The functional relevance of networks is inherently difficult to assess. Hence, we have implemented a user-friendly integrated tool, which carries out enrichment analyses for molecular functions, biological processes, cellular location [as defined by Gene Ontology (42)], protein families [as defined by Pfam (43)] and pathways [as defined by KEGG (44)] of network proteins (Figure 2d). The significance of overrepresentation of network proteins in a Gene Ontology category, Pfam protein family or KEGG pathway is calculated using the hypergeometric test (which is equivalent to the one-tailed Fisher’s exact test) with the terms from human genome as background distribution. For significant terms (i.e. GO categories, Pfam families or KEGG pathways), the number of included network proteins, the P-value and the false discovery rate for enrichment are displayed in a table. The associated proteins can easily be highlighted in the network graphics by clicking on the corresponding term (Figure 2e and f).

Finally, phenotype information can be assessed for network proteins in the new version of UniHI. For this purpose, we have integrated gene–phenotype associations, curated in Mouse Genome Database (45) and mapped to their human orthologs, for several major phenotypes such as cardiovascular system or embryogenesis. In addition, we have collected genes linked to aging in humans from the GenAge database (46), genes associated with cancer from the Cancer Gene Census catalogue (47) and genes linked to human diseases from the OMIM database (48) (Supplementary Materials).

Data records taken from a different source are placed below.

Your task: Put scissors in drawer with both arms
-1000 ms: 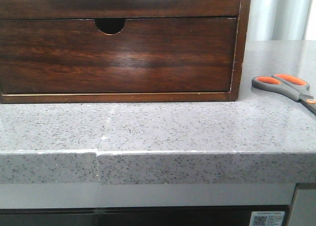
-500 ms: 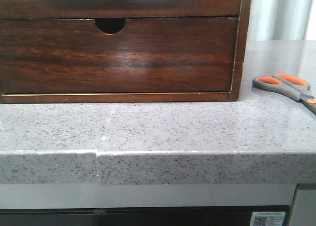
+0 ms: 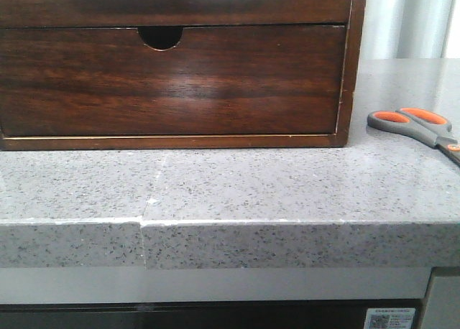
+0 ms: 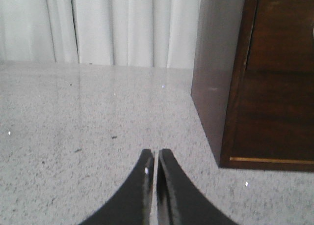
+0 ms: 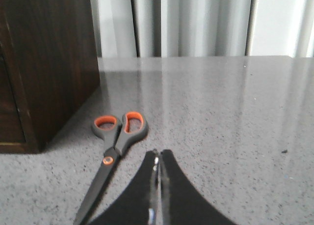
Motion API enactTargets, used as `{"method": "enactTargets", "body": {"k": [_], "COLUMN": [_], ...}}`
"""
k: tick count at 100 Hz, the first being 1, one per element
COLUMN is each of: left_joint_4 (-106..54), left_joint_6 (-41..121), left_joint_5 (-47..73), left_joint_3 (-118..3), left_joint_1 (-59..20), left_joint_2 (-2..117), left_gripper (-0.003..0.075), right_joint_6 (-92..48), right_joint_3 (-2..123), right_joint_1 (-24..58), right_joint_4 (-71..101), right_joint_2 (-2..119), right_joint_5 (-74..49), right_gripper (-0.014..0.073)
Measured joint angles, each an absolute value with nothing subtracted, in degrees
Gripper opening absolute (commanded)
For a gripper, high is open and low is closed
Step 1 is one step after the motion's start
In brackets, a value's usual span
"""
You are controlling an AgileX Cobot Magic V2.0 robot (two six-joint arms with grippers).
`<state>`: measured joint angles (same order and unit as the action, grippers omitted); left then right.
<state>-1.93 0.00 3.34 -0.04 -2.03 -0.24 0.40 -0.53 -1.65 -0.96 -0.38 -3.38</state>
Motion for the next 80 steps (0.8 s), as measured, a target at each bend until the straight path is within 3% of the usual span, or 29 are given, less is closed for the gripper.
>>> {"method": "enactTargets", "body": {"k": [20, 35, 52, 80], "left_joint_4": [-5.42, -5.75, -4.51, -2.32], "left_joint_6": [0.00, 0.00, 0.00, 0.00], "left_joint_5": [0.00, 6.87, 13.50, 14.73], "left_joint_3": [-0.30, -4.73, -12.39, -17.29], "left_joint_1": [-2.03, -2.03, -2.03, -2.03], "left_joint_2": [-0.24, -0.11, 4.12, 11.30], "left_gripper": [-0.0022, -0.0022, -0.0022, -0.0022], "right_joint_6": [0.40, 0.40, 0.40, 0.40], "right_joint_3": [-0.53, 1.53, 6.33, 14.01], "right_joint_1": [-1.65, -1.65, -1.65, -1.65], "right_joint_4": [0.42, 0.68, 1.81, 2.86], "right_joint_2": [-0.38, 0.59, 7.86, 20.19], "right_joint_5": [-5.99, -9.68, -12.75, -14.01], "right_gripper": [-0.0061, -0.0061, -0.0061, -0.0061]}}
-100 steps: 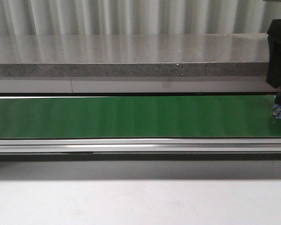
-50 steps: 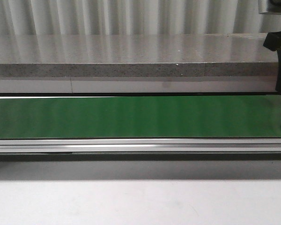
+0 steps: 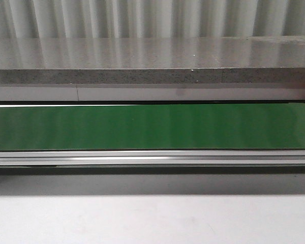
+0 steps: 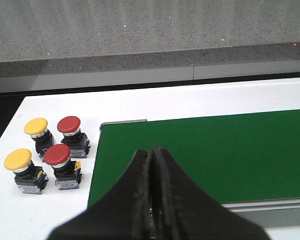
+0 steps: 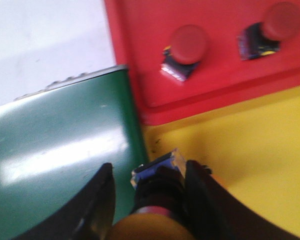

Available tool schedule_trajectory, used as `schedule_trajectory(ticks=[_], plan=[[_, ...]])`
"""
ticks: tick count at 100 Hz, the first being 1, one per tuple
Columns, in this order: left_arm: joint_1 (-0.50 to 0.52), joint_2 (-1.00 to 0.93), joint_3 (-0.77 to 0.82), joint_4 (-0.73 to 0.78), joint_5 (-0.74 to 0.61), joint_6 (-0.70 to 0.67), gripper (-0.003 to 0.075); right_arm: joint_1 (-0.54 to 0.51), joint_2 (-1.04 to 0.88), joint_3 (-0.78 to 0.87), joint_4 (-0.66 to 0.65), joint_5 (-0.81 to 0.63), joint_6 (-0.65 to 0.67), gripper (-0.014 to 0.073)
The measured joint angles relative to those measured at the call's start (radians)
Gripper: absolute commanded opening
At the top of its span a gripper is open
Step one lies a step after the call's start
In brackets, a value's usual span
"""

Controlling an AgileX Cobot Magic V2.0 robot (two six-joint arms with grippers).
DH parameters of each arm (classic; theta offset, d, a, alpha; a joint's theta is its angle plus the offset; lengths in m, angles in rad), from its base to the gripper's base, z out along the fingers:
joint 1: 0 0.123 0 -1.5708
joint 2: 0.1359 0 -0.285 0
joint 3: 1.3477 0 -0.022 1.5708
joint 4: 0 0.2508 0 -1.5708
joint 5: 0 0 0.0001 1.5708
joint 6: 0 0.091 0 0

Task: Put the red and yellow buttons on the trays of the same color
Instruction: 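Carry the yellow button into the yellow tray and open the right gripper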

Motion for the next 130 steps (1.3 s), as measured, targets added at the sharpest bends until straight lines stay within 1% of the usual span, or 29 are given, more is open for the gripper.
schedule_trajectory(ticks=[19,33,79,121,126,130], plan=[[0.0,0.0,0.0,0.0,0.0,0.0,-0.002,-0.148,0.011,0.0,-0.001,-0.07,0.045,0.0047],[0.0,0.0,0.0,0.0,0.0,0.0,-0.002,-0.207,0.054,0.0,-0.002,-0.107,0.075,0.0047],[0.0,0.0,0.0,-0.002,0.0,0.0,-0.002,-0.231,0.283,0.0,-0.002,-0.133,0.088,0.0047],[0.0,0.0,0.0,-0.003,-0.001,0.0,-0.002,-0.243,0.394,0.0,-0.002,-0.143,0.089,0.005],[0.0,0.0,0.0,-0.003,-0.001,0.0,-0.002,-0.243,0.402,0.0,-0.002,-0.145,0.091,0.0059],[0.0,0.0,0.0,-0.003,-0.001,0.0,-0.002,-0.243,0.409,0.0,-0.002,-0.145,0.09,0.0083]])
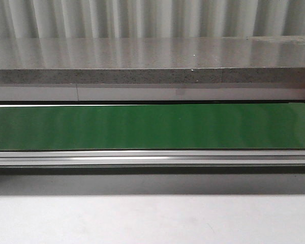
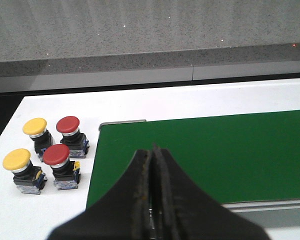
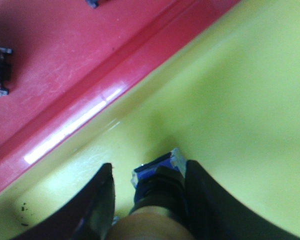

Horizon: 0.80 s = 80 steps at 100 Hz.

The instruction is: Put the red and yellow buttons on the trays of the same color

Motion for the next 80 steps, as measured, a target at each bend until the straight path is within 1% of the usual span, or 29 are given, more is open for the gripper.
schedule_trajectory(ticks=[10,12,17,22,27,36,44,62,80], plan=[[0.0,0.0,0.0,0.0,0.0,0.0,-0.002,0.0,0.003,0.0,0.0,0.0,0.005,0.0188],[0.0,0.0,0.0,0.0,0.0,0.0,-0.002,0.0,0.003,0.0,0.0,0.0,0.005,0.0229],[0.0,0.0,0.0,0.0,0.0,0.0,-0.002,0.0,0.003,0.0,0.0,0.0,0.006,0.0293],[0.0,0.0,0.0,0.0,0.0,0.0,-0.002,0.0,0.003,0.0,0.0,0.0,0.006,0.038],[0.0,0.0,0.0,0.0,-0.002,0.0,-0.002,0.0,0.003,0.0,0.0,0.0,0.006,0.0449],[0.0,0.0,0.0,0.0,-0.002,0.0,-0.002,0.0,0.003,0.0,0.0,0.005,0.012,0.0538],[0.0,0.0,0.0,0.0,-0.002,0.0,-0.002,0.0,0.002,0.0,0.0,0.006,0.014,0.0568],[0.0,0.0,0.0,0.0,-0.002,0.0,-0.002,0.0,-0.041,0.0,0.0,0.008,0.018,0.0564],[0.0,0.0,0.0,0.0,-0.002,0.0,-0.002,0.0,-0.141,0.0,0.0,0.008,0.023,0.0564]])
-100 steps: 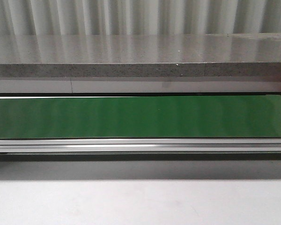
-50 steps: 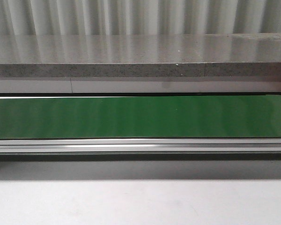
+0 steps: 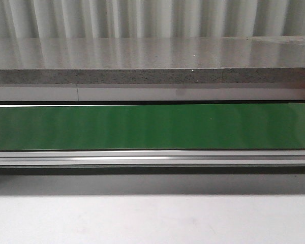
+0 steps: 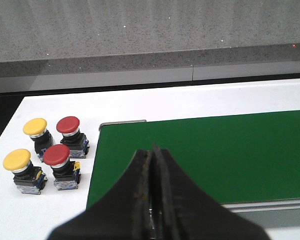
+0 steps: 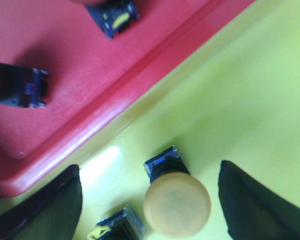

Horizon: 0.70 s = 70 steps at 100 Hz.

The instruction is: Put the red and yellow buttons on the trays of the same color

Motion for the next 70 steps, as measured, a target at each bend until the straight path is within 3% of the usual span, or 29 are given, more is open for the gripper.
schedule_trajectory(ticks=[27,70], plan=[[0.0,0.0,0.0,-0.001,0.0,0.0,-0.002,0.061,-0.195,0.0,0.002,0.021,0.003,0.0564],[0.0,0.0,0.0,-0.001,-0.001,0.0,-0.002,0.462,-0.489,0.077,0.01,-0.006,-0.086,0.0564]])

Similarly to the type of analysis describe earlier, the UniHI user can assess whether phenotypic associations are overrepresented among network proteins, and highlight the associated proteins within the network. A help page with detailed description of the different tools and sample outputs for typical analyses is available on the UniHI 7 webpage.

IMPLEMENTATION

The architecture of UniHI 7 comprises a database and an application layer. The database layer is implemented using MySQL, an open source SQL relational database management system. The application layer is implemented using a J2EE architecture including, e.g. JDBC to connect to the back-end database, DAO for interacting with the database and accessing data and JavaServerPages to generate web pages. Data retrieval from the database is performed using the Hibernate library. The communication between client and the application layer is through a Tomcat server. To perform enrichment analyses, UniHI 7 connects via Rserve (http://www.rforge.net/Rserve/) to the R/Bioconductor software (17). Matching of gene and protein identifiers was carried out using information from HGNC (35) and applying the g:Convert web tool (49). UniHI 7 performs best with small- to medium-sized networks (with up to several hundred interactions). For larger networks, the visualization and analysis becomes increasingly time consuming.

CONCLUSIONS

UniHI 7 is intended to serve as a bridge between resources for interaction data and more advanced software. It provides a user-friendly web-based platform to study networks underlying molecular mechanisms in human health and disease. Customization allows users to: (i) adjust the set of included interactions, (ii) overlay retrieved sub-networks with other types of data, (iii) inspect networks for relevant genes, (iv) determine potential network functions and (v) associations with phenotypes. We hope that UniHI 7 will considerably facilitate network-orientated investigations for many researchers, especially for those who are new to this field.

SUPPLEMENTARY DATA

Supplementary Data are available at NAR Online.

FUNDING

Funding for the presented work was provided by Portuguese [PTDC/BIA-GEN/116519/2010 and IBB/CBME, LA] and [A-2666]. R.K. is recipient of a FCT scholarship [SFRH/BPD/70718/2010]. D.A. was supported by the FCT [PTDC/BIA-BCM/117975/2010]. Funding for open access charge: Portuguese Fundação para a Ciência e a Tecnologia [PTDC/BIA-GEN/116519/2010].

Conflict of interest statement. None declared.